Engineers would still need a supercomputer to run the model that Scalo's team developed, but they would be able to simulate a vortex collision in about a tenth to a hundredth of the time using far less computational resources than those typically required for large-scale calculations.

The researchers call the model a "Coherent-vorticity-Preserving (CvP) Large-Eddy Simulation (LES)." The four-year development of this model is summarized in a paper published in the Journal of Fluid Mechanics.

"The CvP-LES model is capable of capturing super complex physics without having to wait a month on a supercomputer, because it already incorporates knowledge of the physics that extreme-scale computations would have to meticulously reproduce," Scalo said.


VIDEO: Simulating the dance of colliding vortices. [Credits: Purdue University Mechanical Engineering]

Former Purdue postdoctoral researcher Jean-Baptiste Chapelier led the two-year process of building the model. Xinran Zhao, another Purdue postdoctoral researcher on the project, conducted complex, large-scale computations to prove that the model is accurate. These computations allowed the researchers to create a more detailed representation of the problem, using more than a billion points. For comparison, a 4K ultra-high-definition TV uses approximately 8 million points to display an image.

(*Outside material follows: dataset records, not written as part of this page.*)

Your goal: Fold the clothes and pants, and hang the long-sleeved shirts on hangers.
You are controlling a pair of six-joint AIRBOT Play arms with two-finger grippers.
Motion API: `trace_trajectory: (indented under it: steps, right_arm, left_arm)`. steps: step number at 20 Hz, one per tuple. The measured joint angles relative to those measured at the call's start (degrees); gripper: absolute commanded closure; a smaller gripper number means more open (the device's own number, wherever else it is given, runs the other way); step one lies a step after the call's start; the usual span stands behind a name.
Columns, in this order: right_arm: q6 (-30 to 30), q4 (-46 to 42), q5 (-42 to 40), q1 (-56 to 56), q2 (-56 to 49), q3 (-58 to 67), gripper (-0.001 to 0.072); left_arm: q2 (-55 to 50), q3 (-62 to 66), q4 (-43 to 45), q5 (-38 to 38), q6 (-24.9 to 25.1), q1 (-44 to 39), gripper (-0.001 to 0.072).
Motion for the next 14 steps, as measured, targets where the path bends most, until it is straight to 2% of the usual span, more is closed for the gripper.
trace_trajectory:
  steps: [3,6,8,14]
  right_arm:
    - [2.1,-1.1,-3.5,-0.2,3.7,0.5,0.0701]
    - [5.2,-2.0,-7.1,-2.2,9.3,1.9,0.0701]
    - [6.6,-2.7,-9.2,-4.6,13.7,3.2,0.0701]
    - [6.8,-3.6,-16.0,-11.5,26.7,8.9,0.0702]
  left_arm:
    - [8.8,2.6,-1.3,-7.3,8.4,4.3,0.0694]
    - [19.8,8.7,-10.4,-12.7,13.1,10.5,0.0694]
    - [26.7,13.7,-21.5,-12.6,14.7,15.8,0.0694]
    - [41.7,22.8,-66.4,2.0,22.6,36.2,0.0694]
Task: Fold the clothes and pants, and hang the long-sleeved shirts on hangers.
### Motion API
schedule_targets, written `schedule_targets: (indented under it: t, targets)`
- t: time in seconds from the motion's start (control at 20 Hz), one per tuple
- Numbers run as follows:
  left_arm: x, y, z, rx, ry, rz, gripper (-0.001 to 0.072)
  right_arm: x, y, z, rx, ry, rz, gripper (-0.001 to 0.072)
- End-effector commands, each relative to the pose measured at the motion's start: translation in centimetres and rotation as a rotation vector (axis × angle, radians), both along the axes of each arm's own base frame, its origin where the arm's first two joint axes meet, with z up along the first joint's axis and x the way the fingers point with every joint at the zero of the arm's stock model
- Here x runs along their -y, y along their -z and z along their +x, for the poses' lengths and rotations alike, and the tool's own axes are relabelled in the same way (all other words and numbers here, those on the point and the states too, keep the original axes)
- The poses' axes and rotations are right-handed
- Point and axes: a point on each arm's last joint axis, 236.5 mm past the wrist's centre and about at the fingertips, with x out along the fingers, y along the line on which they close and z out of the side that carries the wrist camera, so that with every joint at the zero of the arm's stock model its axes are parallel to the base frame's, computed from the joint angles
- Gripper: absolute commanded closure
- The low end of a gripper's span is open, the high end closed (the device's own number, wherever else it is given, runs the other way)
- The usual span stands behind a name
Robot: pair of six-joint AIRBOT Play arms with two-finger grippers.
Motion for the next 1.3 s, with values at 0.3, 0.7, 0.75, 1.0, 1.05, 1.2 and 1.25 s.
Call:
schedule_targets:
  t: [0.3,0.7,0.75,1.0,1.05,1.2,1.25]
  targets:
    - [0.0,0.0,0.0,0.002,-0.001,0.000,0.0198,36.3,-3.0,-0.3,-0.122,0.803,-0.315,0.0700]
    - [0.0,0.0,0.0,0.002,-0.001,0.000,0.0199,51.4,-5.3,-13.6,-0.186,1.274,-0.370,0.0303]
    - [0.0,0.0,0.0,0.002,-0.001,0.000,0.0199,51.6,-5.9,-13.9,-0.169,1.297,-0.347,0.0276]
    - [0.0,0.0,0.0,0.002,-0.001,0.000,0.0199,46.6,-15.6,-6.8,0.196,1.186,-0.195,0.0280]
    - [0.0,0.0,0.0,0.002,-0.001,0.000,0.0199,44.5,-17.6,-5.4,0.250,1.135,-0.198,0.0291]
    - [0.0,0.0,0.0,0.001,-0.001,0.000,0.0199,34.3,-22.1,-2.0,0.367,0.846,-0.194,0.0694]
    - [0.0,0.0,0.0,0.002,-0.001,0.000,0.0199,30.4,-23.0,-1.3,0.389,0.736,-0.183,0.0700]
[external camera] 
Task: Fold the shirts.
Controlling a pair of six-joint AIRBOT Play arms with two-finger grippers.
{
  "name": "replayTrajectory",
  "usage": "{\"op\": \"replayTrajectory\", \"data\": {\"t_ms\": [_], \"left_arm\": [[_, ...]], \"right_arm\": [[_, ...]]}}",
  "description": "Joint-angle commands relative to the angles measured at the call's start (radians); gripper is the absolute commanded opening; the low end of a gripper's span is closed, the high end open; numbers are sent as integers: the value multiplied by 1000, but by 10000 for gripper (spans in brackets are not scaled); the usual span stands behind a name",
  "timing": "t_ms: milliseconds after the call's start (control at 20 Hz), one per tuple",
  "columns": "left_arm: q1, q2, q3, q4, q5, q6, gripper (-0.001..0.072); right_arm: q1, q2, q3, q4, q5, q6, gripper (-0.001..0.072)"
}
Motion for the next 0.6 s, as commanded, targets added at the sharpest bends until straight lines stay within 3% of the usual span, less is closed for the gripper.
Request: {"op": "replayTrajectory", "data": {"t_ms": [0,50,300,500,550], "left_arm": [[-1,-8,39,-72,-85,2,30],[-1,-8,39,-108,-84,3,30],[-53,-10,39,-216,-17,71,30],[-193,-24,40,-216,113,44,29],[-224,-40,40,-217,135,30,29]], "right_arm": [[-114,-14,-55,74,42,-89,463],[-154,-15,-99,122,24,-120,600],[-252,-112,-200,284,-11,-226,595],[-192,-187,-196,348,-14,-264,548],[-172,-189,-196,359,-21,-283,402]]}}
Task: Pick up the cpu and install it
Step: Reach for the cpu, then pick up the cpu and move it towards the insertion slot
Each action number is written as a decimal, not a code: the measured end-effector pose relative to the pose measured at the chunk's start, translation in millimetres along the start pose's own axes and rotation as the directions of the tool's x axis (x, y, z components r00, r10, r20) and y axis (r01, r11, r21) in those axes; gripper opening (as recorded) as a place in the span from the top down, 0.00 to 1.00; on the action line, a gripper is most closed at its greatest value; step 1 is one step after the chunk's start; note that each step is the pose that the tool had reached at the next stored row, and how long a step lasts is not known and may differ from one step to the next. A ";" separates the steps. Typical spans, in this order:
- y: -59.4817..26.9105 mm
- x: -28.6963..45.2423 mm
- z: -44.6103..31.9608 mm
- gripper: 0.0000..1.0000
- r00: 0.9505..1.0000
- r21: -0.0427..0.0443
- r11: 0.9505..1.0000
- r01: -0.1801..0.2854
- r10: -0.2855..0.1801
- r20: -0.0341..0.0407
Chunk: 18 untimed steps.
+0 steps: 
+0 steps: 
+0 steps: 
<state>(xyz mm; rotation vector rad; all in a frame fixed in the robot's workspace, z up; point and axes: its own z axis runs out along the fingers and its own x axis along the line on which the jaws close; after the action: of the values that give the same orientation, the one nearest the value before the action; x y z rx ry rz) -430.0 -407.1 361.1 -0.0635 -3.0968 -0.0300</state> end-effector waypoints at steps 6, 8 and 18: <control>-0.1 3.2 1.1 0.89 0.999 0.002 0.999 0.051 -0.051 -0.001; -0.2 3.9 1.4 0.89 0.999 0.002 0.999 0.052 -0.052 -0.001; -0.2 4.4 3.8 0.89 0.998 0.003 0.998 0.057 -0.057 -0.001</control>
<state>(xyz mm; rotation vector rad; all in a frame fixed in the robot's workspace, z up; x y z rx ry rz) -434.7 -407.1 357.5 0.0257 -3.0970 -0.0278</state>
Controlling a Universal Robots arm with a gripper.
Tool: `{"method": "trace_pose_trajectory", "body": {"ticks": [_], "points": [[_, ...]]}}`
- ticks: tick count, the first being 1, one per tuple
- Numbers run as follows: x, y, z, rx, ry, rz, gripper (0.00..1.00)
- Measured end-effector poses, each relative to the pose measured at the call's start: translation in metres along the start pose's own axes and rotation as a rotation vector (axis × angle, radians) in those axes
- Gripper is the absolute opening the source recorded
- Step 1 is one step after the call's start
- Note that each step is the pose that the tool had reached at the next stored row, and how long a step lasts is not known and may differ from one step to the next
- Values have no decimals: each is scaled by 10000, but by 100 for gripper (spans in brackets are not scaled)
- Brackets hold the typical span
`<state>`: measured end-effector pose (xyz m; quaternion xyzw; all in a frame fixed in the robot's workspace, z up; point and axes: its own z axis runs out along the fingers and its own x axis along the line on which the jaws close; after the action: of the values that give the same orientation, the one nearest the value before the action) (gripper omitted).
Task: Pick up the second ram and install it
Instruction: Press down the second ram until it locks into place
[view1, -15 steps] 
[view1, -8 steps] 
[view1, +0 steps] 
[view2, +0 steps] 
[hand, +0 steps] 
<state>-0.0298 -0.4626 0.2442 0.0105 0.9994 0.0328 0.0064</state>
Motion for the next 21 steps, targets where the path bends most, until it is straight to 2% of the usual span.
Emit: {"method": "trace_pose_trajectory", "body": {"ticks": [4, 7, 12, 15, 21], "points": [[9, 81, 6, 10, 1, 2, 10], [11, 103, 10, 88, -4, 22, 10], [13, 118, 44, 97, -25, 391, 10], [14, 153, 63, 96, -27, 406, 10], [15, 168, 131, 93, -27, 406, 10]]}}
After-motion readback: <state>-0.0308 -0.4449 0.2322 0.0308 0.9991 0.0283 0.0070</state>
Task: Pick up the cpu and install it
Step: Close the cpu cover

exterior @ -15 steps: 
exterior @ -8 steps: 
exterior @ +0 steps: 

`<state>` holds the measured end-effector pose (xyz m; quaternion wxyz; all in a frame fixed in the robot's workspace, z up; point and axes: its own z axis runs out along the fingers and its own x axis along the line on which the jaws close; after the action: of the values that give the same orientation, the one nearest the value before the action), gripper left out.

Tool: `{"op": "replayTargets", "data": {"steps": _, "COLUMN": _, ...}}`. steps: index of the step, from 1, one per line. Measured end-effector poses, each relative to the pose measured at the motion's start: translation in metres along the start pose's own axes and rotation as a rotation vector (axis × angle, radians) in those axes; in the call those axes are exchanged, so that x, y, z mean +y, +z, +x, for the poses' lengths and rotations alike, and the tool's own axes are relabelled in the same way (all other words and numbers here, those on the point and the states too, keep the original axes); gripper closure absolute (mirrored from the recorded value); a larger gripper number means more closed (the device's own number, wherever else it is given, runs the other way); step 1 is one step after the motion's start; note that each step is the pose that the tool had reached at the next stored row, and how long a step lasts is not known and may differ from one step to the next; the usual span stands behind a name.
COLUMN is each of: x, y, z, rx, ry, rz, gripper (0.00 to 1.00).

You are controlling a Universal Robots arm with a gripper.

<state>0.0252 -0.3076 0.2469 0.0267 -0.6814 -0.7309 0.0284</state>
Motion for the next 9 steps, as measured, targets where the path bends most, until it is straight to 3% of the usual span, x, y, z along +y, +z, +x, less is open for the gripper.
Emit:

Building off this groundwork, the researchers applied the CvP-LES model to the collision events of two vortex tubes called trefoil knotted vortices that are known to trail the wings of a plane and "dance" when they reconnect.

This dance is extremely difficult to capture.

"When vortices collide, there's a clash that creates a lot of turbulence. It's very hard computationally to simulate, because you have an intense localized event that happens between two structures that look pretty innocent and uneventful until they collide," Scalo said.


A new modeling approach allows engineers to simulate an entire vortex collision without needing to do extensive data processing on a supercomputer. [Purdue University video/Xinran Zhao]

Using the Brown supercomputer at Purdue for mid-size computations and Department of Defense facilities for large-scale computations, the team processed data on the thousands of events that take place when these vortices dance and built that physics knowledge into the model. They then used their turbulence model to simulate the entire collision dance.

Engineers could simply run the ready-made model to simulate vortices over any length of time to best resemble what happens around an aircraft, Scalo said. Physicists could also shrink the model down for fluid dynamics experiments.

"The thing that's really clever about Dr. Scalo's approach is that it uses information about the flow physics to decide the best tactic for computing the flow physics," said Matthew Munson, program manager for Fluid Dynamics at the Army Research Office, an element of the U.S. Army Combat Capabilities Development Command's Army Research Laboratory.

"It's a smart strategy, because it makes the solution method applicable to a wider variety of regimes than many other approaches. There is enormous potential for this to have a real impact on the design of vehicle platforms and weapons systems that will allow our soldiers to successfully accomplish their missions," Munson said.

Scalo's team will use Purdue's newest community cluster supercomputer, Bell, to continue its investigation of complex vortical flows. The team also is working with the Department of Defense to apply the CvP-LES model to large-scale test cases pertaining to rotorcrafts such as helicopters.

"If you're able to accurately simulate the thousands of events in flow like those coming from a helicopter blade, you could engineer much more complex systems," Scalo said.

See "Direct-Numerical and Large-Eddy Simulation of Trefoil Knotted Vortices" published January 2021 in the Journal of Fluid Mechanics.